Franko Delacroix was a violent offender. He had been charged with assault and armed robbery on gas stations and convenience stores. One attendant was so badly beaten, his jaw was now held up with metal wires. The attendant had returned from Afghanistan and was an amputee. Franko beat him with his own prosthetic leg.
Sam said, “The sergeant thinks he is.”
“They could have sent uniforms.”
“He’d bail if he saw a squad car in front of his mother’s house.”
Franko was on the run and there was no guarantee he’d show up here. He had no job, no fixed address, and no friends. Finding him was hit and miss.
Franko’s sixty-three-year-old mother was a heavy smoker and in the early stages of lung cancer. Her basement was vacant.
Good news. Fewer people in the house meant fewer complications.
“How long should we stay?” Bashir said.
“You’ve got plans?”
“Such as?” She teased.
“Clubbing, drinking, getting high and maybe picking up chicks.”
Fred Bashir was happily married with two teenage children. He never drank and never liked taking even an aspirin, let alone any street drugs. Plus, clubbing was out of the question. The first time she rode in his car he kept playing Buddy Holly, Elvis and the Beach Boys.
Sam was glad Bashir was with her. Franko was six-four, two hundred and forty pounds, and he knew how to use it to his advantage. Bashir was well over six feet and hitting two hundred as well. With his background in mixed martial arts he could handle himself.
Sam felt the 9mm Glock holstered to her hip. If Franko became too much trouble she wouldn’t hesitate using it. But she preferred not to. So it was nice to have a partner backing her up.
“It’s going to be a long night,” Bashir said. “Wake me when he shows up.”
“Will do,” she said, humouring him.
Three hours with no sign of Franko. Soon they’d head home, but not before writing up the night’s report. She hated them. They took more time than the actual field work.
She fiddled with her cell phone when the lights came on from the second floor.
She stared at the window.
A shadow loomed on the wall.
A large figure moved past the window.
It was Franko!
Before she could press a button, her cell phone vibrated.
“It’s him,” she replied.
“Hold on,” she said. She pulled up the satellite map on her phone and entered the address. “There’s a narrow path behind the house. He must have come in through there. You take the front and I’ll take the back.”
She started the Nissan and wheeled it from the main street. The narrow path was just wide enough to squeeze one vehicle through. It was dark but she didn’t dare turn the headlights on. She counted and stopped on house number six.
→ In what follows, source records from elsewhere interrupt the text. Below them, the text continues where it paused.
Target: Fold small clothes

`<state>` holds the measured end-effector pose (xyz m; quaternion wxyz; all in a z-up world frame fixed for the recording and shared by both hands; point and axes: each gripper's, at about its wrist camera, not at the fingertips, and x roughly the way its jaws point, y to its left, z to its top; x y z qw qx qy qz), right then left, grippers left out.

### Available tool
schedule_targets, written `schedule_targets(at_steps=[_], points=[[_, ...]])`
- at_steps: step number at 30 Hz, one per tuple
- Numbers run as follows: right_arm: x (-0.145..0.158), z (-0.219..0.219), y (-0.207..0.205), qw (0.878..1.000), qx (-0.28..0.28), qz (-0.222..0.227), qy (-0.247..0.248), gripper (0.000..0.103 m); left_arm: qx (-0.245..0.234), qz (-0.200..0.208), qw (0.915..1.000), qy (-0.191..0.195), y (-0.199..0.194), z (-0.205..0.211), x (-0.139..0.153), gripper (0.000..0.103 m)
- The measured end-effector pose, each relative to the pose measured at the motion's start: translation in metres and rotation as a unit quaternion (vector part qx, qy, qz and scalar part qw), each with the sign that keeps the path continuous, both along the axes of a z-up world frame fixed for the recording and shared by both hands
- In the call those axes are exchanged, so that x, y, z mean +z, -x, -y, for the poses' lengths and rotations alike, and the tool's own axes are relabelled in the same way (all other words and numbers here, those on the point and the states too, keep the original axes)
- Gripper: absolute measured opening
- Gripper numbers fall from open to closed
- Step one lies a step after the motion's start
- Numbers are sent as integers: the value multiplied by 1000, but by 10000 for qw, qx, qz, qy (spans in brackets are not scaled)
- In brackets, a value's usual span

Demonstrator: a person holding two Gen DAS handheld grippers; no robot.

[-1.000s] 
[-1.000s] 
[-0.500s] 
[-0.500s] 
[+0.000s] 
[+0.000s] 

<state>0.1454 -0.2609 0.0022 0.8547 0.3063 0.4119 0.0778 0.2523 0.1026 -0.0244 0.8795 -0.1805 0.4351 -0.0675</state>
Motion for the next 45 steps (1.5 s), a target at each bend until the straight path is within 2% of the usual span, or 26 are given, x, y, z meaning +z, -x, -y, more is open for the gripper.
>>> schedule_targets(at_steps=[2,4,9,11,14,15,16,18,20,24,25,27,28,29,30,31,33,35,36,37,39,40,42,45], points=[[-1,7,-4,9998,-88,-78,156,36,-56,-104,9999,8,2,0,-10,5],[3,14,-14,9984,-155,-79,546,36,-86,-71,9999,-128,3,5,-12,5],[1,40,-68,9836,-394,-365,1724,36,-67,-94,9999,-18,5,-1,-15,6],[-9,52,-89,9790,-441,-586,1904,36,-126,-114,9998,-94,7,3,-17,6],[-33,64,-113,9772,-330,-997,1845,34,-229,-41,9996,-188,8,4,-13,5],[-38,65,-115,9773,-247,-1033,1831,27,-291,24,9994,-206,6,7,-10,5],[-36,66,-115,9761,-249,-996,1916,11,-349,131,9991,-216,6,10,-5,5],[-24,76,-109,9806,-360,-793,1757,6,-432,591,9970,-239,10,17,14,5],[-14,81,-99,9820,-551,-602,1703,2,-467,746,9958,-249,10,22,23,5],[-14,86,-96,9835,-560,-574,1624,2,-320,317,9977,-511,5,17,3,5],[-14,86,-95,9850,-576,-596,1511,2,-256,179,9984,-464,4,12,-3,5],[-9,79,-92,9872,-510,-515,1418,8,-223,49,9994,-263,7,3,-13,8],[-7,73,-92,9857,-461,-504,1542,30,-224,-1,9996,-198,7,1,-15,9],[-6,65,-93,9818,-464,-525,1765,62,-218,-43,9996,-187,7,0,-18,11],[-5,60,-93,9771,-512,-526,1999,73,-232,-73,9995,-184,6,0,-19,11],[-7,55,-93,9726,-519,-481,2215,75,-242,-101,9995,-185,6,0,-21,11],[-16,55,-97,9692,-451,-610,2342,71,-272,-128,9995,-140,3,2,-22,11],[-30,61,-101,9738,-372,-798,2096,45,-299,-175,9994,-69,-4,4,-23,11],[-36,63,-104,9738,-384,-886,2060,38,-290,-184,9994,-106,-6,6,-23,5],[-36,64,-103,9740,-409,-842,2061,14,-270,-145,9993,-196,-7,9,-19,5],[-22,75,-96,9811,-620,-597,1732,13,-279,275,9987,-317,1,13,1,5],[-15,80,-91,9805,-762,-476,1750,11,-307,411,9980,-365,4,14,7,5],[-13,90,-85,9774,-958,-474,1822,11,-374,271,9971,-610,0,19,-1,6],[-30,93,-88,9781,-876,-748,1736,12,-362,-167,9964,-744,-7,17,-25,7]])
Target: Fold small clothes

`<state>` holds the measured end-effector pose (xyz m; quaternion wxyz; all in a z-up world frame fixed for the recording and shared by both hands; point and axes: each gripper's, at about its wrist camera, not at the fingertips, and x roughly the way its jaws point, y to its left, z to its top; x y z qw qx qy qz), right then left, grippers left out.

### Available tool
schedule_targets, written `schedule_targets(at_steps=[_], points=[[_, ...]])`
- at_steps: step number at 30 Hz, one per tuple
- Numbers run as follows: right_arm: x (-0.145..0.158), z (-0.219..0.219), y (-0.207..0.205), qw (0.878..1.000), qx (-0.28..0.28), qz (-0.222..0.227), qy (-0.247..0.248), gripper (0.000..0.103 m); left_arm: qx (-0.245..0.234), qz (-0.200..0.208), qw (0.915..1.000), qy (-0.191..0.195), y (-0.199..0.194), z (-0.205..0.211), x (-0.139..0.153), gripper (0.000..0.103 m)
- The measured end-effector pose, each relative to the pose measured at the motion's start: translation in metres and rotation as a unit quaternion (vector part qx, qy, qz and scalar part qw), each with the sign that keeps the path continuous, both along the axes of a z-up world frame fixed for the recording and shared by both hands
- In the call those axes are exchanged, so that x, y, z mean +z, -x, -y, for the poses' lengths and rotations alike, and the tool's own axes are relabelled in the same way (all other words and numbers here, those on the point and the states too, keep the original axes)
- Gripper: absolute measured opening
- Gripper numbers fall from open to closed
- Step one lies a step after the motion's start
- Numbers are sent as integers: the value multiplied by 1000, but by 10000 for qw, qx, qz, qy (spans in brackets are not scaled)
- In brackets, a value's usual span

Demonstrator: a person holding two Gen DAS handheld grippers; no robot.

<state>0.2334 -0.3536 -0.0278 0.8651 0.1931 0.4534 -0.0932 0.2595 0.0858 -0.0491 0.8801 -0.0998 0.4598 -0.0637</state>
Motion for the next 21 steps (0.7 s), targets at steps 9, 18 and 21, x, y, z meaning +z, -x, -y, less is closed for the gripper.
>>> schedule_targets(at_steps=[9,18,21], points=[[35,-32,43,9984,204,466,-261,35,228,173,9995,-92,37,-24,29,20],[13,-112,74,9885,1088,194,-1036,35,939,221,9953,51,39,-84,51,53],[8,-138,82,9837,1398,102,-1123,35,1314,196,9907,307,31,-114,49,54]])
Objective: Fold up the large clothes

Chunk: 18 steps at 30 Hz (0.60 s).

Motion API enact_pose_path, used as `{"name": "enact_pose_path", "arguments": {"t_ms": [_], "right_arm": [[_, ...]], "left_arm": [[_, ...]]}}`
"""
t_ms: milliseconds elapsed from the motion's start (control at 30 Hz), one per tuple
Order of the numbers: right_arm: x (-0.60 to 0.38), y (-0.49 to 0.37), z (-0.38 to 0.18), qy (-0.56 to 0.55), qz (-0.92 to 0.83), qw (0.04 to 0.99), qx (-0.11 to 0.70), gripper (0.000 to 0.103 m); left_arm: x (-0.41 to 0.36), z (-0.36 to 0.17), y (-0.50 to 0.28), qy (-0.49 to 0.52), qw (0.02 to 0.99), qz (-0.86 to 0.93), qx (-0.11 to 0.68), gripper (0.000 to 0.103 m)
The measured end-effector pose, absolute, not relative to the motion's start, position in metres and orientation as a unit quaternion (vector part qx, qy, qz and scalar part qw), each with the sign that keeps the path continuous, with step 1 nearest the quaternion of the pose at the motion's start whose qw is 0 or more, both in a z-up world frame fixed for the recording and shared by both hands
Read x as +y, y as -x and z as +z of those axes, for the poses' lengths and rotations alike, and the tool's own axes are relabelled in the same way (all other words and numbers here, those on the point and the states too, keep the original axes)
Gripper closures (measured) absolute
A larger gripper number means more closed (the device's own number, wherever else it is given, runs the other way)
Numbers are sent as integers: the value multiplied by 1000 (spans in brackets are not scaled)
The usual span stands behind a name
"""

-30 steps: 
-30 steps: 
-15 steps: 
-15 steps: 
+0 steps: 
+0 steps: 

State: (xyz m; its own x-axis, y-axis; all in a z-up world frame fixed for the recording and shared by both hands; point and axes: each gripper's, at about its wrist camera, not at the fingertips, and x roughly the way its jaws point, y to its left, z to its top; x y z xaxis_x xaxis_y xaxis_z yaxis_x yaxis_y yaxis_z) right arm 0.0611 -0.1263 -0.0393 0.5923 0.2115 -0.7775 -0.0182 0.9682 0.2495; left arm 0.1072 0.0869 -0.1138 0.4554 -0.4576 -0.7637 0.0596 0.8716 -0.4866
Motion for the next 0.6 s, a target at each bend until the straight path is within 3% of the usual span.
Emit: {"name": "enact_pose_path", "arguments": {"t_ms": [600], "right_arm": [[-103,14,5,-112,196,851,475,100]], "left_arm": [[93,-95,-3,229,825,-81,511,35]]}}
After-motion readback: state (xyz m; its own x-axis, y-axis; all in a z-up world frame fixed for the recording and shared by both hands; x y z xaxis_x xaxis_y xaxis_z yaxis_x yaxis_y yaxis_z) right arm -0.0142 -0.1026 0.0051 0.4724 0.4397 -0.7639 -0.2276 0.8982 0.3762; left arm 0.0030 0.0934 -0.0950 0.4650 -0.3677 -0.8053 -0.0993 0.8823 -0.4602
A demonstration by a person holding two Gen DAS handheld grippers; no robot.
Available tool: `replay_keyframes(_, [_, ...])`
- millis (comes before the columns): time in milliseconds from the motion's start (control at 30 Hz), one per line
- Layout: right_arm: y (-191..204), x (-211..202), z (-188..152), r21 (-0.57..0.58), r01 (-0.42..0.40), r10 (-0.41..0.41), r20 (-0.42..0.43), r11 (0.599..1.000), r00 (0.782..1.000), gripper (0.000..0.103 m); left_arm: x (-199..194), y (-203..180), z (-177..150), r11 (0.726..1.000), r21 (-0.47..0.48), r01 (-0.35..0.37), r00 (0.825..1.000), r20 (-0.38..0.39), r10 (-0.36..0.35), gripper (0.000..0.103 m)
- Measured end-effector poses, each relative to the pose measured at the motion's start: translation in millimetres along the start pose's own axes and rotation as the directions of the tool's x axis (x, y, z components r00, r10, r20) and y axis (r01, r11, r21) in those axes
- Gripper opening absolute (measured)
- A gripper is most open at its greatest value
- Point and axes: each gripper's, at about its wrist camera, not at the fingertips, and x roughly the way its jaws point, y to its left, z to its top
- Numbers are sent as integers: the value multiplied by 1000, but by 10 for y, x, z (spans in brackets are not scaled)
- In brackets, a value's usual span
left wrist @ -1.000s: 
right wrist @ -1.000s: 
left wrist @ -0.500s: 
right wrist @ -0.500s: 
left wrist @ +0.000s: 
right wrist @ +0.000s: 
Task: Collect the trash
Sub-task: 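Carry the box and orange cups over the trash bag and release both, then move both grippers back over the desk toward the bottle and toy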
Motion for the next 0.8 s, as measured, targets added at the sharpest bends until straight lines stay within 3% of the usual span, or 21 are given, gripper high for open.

She pulled out her gun and raced over the cement slabs leading to the backdoor. The door was unlocked.
With the gun aimed she moved into the house. She was in the kitchen. She sniffed. It smelled of rotten eggs and burned meat. The odour hung in the air. The sink was stacked with plates, dishes, and Styrofoam containers. Flies swirled around the mess.
She heard heavy footsteps, descending.
When she turned into a hallway she saw him.
Franko was standing at the bottom of the stairs, a duffel bag slung over his shoulders and a backpack in his hand.
“Police!” she yelled.
He hurled the backpack at her. She twisted. It hit the wall behind with a thud.
Franko disappeared up the stairs.
She took each step slowly and carefully, the gun pointed ahead of her.
The hall was dark but at the end was the bedroom. A large shadow was moving within.
She rushed forward and peered in.
Franko was halfway through the window.
“Stop!” she yelled.
She had him.
Then something emerged on her right. A woman with a metal cane raised above her head charged.
The woman swung the cane but Sam stepped aside. The weight of the momentum caused her to fall. The cane flew out of her hands.
When Sam turned back to the bedroom, Franko was gone.
She heard a violent metal thump.
Bashir was in the hall.
He dashed back down the stairs.
Sam stuck her head through the window.
Franko was gone.
He had jumped from the second floor window, landing on the garbage container, and ran away.
Sam turned to the woman.
Franko’s mother was on the floor. Tears flowed down her cheeks as she held her right shoulder.
From the way her body was twisted, the fall had broken her collar bone.